TargetSearch - a Bioconductor package for the efficient preprocessing of GC-MS metabolite profiling data
1 Max Planck Institute of Molecular Plant Physiology, Am Mühlenberg 1, D-14476 Potsdam-Golm, Germany
2 Centro de Biotecnología, Universidad Técnica Federico Santa María, General Bari 699 Valparaíso, Chile
3 RIKEN Plant Science Center, Tsurumi-ku, Suehiro-cho, 1-7-22 Yokohama, Kanagawa, 230-0045, Japan
4 Bayer BioScience N.V., Technologiepark 38, B-9052, Gent, Belgium
BMC Bioinformatics 2009, 10:428 doi:10.1186/1471-2105-10-428Published: 16 December 2009
Metabolite profiling, the simultaneous quantification of multiple metabolites in an experiment, is becoming increasingly popular, particularly with the rise of systems-level biology. The workhorse in this field is gas-chromatography hyphenated with mass spectrometry (GC-MS). The high-throughput of this technology coupled with a demand for large experiments has led to data pre-processing, i.e. the quantification of metabolites across samples, becoming a major bottleneck. Existing software has several limitations, including restricted maximum sample size, systematic errors and low flexibility. However, the biggest limitation is that the resulting data usually require extensive hand-curation, which is subjective and can typically take several days to weeks.
We introduce the TargetSearch package, an open source tool which is a flexible and accurate method for pre-processing even very large numbers of GC-MS samples within hours. We developed a novel strategy to iteratively correct and update retention time indices for searching and identifying metabolites. The package is written in the R programming language with computationally intensive functions written in C for speed and performance. The package includes a graphical user interface to allow easy use by those unfamiliar with R.

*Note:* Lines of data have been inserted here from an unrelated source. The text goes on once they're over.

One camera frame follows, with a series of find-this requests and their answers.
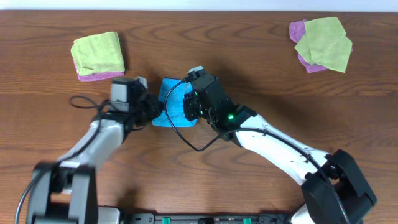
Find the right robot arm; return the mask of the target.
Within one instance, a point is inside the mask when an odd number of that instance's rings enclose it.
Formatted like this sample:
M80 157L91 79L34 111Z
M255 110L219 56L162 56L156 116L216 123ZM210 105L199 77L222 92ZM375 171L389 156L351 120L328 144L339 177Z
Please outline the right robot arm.
M218 138L259 154L299 184L305 202L289 223L361 223L377 204L346 151L330 154L279 131L254 110L234 104L212 74L191 72L183 82L192 86L183 99L187 119L207 120Z

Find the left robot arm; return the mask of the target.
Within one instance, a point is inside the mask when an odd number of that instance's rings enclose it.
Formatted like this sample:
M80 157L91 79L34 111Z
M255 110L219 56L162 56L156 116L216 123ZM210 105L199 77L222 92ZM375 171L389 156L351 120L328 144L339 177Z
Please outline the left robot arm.
M34 167L21 197L29 201L27 223L124 223L120 209L98 204L96 173L129 133L160 115L162 103L143 77L113 79L101 103L84 99L96 111L89 130L56 161Z

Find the blue microfiber cloth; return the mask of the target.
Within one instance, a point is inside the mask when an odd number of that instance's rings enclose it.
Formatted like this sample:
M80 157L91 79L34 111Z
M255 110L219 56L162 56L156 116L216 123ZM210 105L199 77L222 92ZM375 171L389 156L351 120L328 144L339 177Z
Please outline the blue microfiber cloth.
M164 103L167 93L179 82L180 80L178 79L164 78L159 91L159 101ZM167 112L174 126L177 128L189 128L196 125L197 120L195 119L193 121L188 121L183 110L184 94L191 92L191 84L182 83L176 87L168 97Z

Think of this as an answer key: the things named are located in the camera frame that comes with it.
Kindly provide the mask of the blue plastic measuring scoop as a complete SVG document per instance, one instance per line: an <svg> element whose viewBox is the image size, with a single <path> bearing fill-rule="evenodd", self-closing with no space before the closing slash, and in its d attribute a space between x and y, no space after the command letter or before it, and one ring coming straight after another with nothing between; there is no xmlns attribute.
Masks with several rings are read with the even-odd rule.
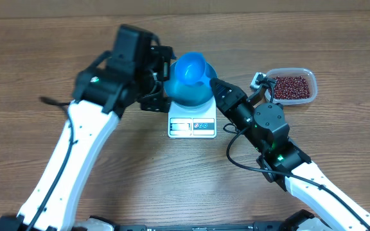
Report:
<svg viewBox="0 0 370 231"><path fill-rule="evenodd" d="M207 63L202 53L191 52L182 55L175 63L175 77L185 85L205 83Z"/></svg>

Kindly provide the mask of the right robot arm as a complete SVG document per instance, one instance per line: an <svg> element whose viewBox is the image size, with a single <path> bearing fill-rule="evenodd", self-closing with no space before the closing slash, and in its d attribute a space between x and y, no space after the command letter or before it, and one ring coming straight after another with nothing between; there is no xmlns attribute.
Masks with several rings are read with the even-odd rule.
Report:
<svg viewBox="0 0 370 231"><path fill-rule="evenodd" d="M282 104L262 102L274 84L265 78L248 96L218 78L210 81L219 111L260 153L257 172L307 204L332 230L370 230L370 213L335 186L289 137Z"/></svg>

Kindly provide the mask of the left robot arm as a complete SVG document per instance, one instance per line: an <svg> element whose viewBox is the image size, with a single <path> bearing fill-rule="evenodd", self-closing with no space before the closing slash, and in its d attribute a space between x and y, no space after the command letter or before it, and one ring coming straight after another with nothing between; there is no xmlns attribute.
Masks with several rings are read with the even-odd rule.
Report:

TargetSearch allows fast and accurate data pre-processing for GC-MS experiments and overcomes the sample number limitations and manual curation requirements of existing software. We validate our method by carrying out an analysis against both a set of known chemical standard mixtures and of a biological experiment. In addition we demonstrate its capabilities and speed by comparing it with other GC-MS pre-processing tools. We believe this package will greatly ease current bottlenecks and facilitate the analysis of metabolic profiling data.